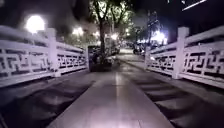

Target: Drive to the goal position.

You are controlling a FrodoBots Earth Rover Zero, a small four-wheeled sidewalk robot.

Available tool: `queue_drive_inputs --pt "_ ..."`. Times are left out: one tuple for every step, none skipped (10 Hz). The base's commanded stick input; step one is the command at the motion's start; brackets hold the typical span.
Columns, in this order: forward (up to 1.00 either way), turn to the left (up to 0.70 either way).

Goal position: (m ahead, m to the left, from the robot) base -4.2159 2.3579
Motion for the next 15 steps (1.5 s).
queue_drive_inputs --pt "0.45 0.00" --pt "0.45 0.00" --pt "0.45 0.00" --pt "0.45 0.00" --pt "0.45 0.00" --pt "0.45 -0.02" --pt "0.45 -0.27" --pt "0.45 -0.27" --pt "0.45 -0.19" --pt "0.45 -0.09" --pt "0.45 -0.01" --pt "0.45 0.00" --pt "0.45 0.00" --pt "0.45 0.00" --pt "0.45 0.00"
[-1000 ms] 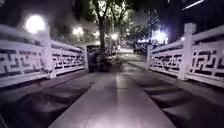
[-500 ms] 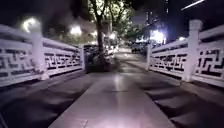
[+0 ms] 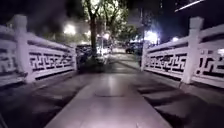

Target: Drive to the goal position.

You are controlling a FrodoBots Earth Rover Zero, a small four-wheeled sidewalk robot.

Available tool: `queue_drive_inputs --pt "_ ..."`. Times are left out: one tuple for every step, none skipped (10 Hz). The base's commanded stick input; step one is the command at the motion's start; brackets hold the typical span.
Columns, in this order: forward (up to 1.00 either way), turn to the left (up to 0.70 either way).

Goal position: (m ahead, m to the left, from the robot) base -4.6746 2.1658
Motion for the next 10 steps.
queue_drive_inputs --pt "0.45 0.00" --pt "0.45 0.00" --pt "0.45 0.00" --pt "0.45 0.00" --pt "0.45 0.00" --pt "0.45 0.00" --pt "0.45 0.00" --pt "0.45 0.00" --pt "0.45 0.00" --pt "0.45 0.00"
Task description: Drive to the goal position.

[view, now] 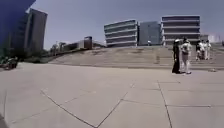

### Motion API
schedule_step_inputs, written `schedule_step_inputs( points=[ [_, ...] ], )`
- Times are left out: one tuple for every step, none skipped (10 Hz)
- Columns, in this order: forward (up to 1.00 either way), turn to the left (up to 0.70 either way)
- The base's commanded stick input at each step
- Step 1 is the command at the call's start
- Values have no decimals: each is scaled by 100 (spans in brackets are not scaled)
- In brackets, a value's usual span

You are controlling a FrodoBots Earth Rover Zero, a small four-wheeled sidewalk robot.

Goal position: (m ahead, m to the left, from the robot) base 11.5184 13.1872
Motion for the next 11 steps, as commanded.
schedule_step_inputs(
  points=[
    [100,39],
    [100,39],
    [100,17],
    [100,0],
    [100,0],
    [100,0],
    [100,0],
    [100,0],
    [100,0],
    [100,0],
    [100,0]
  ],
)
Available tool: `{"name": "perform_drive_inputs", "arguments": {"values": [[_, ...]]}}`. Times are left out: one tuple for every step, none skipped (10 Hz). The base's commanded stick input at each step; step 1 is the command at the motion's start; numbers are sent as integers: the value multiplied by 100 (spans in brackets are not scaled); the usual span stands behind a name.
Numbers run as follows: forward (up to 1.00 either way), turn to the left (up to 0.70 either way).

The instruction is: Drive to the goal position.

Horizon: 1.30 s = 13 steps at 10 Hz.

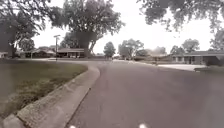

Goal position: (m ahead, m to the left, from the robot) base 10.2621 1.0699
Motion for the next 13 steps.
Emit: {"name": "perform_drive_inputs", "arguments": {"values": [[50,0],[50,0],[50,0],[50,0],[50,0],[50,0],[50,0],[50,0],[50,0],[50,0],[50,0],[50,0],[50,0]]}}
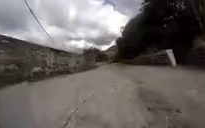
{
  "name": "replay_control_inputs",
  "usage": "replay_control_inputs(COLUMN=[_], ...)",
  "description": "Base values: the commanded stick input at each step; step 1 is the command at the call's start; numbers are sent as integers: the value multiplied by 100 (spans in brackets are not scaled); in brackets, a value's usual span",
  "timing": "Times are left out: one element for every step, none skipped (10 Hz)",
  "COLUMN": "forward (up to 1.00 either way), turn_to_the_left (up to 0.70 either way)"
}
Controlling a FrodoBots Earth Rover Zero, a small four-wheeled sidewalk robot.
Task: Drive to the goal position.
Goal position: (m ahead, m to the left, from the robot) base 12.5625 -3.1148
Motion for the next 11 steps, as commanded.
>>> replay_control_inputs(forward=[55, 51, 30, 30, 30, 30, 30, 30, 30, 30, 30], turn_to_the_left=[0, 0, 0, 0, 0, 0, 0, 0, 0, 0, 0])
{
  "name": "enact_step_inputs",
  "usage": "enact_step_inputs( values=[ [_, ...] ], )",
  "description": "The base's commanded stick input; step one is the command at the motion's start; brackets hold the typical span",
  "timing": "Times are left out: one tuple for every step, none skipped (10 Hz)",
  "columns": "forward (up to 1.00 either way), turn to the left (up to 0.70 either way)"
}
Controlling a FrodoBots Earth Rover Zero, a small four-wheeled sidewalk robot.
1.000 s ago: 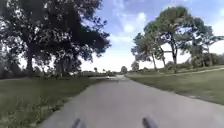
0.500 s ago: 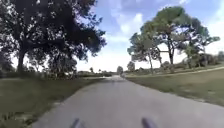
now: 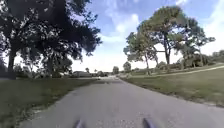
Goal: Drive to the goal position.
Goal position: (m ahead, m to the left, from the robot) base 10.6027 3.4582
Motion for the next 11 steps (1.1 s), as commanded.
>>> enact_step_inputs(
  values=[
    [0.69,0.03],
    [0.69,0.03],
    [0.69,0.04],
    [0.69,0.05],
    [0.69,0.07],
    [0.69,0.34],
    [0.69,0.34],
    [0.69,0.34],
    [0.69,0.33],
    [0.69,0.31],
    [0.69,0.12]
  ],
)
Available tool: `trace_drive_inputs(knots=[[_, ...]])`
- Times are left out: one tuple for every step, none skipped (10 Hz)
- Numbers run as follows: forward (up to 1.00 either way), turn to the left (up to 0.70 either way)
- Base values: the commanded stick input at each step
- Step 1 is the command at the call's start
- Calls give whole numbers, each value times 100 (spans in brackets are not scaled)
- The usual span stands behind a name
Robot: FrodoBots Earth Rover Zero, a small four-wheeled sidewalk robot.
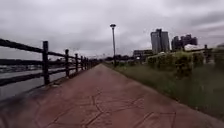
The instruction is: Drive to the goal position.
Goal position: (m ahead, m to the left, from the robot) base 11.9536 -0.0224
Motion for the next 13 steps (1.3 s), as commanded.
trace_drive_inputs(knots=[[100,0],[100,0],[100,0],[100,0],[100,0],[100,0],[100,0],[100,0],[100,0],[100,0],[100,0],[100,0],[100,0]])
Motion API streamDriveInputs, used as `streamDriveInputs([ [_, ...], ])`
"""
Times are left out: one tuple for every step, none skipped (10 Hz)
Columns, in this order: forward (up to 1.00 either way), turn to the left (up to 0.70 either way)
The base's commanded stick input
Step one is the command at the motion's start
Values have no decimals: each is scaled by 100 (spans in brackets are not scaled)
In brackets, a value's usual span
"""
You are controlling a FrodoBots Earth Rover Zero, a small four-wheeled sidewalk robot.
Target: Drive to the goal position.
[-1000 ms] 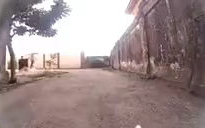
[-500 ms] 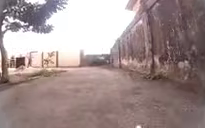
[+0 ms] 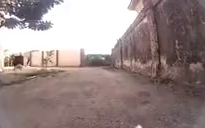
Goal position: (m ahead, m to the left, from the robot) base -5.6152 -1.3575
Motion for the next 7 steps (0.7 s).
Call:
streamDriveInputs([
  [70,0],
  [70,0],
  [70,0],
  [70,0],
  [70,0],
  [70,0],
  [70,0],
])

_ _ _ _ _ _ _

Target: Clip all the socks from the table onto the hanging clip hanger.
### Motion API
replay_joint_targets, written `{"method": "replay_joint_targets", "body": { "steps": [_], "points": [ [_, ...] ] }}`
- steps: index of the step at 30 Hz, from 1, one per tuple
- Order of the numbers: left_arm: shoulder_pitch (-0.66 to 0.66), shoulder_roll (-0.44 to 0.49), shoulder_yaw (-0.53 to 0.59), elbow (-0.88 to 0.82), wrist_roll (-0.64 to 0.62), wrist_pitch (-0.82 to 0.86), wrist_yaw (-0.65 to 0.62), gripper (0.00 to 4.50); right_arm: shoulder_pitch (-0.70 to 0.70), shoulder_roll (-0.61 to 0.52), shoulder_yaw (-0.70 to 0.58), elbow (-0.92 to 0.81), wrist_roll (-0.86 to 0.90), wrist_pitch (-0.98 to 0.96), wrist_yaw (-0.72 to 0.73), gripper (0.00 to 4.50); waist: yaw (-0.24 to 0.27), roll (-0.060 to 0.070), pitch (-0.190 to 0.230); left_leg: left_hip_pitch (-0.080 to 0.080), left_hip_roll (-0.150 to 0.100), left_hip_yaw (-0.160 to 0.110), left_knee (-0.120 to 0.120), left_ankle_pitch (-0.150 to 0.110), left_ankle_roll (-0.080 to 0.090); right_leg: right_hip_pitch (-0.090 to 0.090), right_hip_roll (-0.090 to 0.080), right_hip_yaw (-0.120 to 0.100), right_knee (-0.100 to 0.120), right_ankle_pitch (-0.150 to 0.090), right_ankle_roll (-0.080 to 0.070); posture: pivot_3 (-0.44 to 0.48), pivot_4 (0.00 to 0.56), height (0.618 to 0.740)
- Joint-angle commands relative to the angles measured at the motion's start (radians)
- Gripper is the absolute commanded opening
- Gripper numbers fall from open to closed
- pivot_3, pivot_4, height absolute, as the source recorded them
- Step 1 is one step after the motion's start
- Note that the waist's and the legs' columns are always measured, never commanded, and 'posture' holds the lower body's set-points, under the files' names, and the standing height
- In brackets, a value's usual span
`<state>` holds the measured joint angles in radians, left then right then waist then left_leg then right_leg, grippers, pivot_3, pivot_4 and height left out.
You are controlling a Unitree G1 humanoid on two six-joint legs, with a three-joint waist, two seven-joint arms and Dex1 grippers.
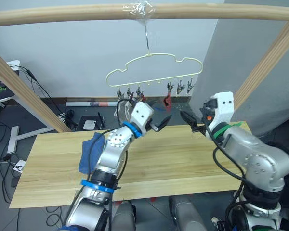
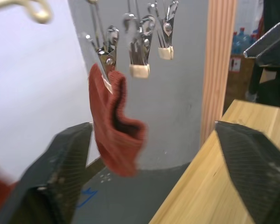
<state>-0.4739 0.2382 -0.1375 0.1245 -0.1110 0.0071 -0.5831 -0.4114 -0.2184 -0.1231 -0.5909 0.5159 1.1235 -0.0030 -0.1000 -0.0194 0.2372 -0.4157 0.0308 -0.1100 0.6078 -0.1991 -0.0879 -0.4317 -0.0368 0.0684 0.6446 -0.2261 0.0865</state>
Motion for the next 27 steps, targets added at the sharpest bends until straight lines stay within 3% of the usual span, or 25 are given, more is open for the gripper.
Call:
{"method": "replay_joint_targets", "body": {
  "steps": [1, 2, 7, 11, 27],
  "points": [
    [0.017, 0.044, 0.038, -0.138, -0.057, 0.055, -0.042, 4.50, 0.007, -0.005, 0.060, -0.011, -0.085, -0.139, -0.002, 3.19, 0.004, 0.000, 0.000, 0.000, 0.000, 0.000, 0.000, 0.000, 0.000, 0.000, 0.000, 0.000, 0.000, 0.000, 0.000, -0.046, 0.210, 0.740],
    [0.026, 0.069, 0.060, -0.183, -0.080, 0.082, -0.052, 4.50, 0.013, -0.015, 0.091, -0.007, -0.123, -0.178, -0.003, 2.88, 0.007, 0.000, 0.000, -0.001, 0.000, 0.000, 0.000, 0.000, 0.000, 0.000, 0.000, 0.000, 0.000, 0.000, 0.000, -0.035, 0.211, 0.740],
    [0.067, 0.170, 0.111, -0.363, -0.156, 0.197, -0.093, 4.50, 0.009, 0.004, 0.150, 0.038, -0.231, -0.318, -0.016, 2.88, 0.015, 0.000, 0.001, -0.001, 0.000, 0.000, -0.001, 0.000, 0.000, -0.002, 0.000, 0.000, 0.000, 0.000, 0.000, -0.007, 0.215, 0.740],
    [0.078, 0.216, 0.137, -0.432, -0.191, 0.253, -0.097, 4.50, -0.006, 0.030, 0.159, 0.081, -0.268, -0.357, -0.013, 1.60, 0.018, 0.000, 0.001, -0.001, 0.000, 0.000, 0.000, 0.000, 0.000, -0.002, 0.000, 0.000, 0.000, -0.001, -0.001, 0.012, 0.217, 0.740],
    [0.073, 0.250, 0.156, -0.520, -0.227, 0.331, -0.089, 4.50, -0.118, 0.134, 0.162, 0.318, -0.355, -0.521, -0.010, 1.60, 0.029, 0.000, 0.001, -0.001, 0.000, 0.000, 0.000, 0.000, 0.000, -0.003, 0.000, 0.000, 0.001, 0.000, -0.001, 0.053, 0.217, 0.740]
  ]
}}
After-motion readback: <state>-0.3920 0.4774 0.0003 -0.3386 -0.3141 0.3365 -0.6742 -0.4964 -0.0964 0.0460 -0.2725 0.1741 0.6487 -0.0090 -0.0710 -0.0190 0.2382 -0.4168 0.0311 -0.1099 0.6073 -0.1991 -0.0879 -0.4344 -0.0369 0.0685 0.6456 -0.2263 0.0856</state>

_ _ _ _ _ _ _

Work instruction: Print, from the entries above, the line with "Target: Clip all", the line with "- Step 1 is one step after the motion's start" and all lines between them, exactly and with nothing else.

Exercise output:
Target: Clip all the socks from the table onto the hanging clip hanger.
### Motion API
replay_joint_targets, written `{"method": "replay_joint_targets", "body": { "steps": [_], "points": [ [_, ...] ] }}`
- steps: index of the step at 30 Hz, from 1, one per tuple
- Order of the numbers: left_arm: shoulder_pitch (-0.66 to 0.66), shoulder_roll (-0.44 to 0.49), shoulder_yaw (-0.53 to 0.59), elbow (-0.88 to 0.82), wrist_roll (-0.64 to 0.62), wrist_pitch (-0.82 to 0.86), wrist_yaw (-0.65 to 0.62), gripper (0.00 to 4.50); right_arm: shoulder_pitch (-0.70 to 0.70), shoulder_roll (-0.61 to 0.52), shoulder_yaw (-0.70 to 0.58), elbow (-0.92 to 0.81), wrist_roll (-0.86 to 0.90), wrist_pitch (-0.98 to 0.96), wrist_yaw (-0.72 to 0.73), gripper (0.00 to 4.50); waist: yaw (-0.24 to 0.27), roll (-0.060 to 0.070), pitch (-0.190 to 0.230); left_leg: left_hip_pitch (-0.080 to 0.080), left_hip_roll (-0.150 to 0.100), left_hip_yaw (-0.160 to 0.110), left_knee (-0.120 to 0.120), left_ankle_pitch (-0.150 to 0.110), left_ankle_roll (-0.080 to 0.090); right_leg: right_hip_pitch (-0.090 to 0.090), right_hip_roll (-0.090 to 0.080), right_hip_yaw (-0.120 to 0.100), right_knee (-0.100 to 0.120), right_ankle_pitch (-0.150 to 0.090), right_ankle_roll (-0.080 to 0.070); posture: pivot_3 (-0.44 to 0.48), pivot_4 (0.00 to 0.56), height (0.618 to 0.740)
- Joint-angle commands relative to the angles measured at the motion's start (radians)
- Gripper is the absolute commanded opening
- Gripper numbers fall from open to closed
- pivot_3, pivot_4, height absolute, as the source recorded them
- Step 1 is one step after the motion's start

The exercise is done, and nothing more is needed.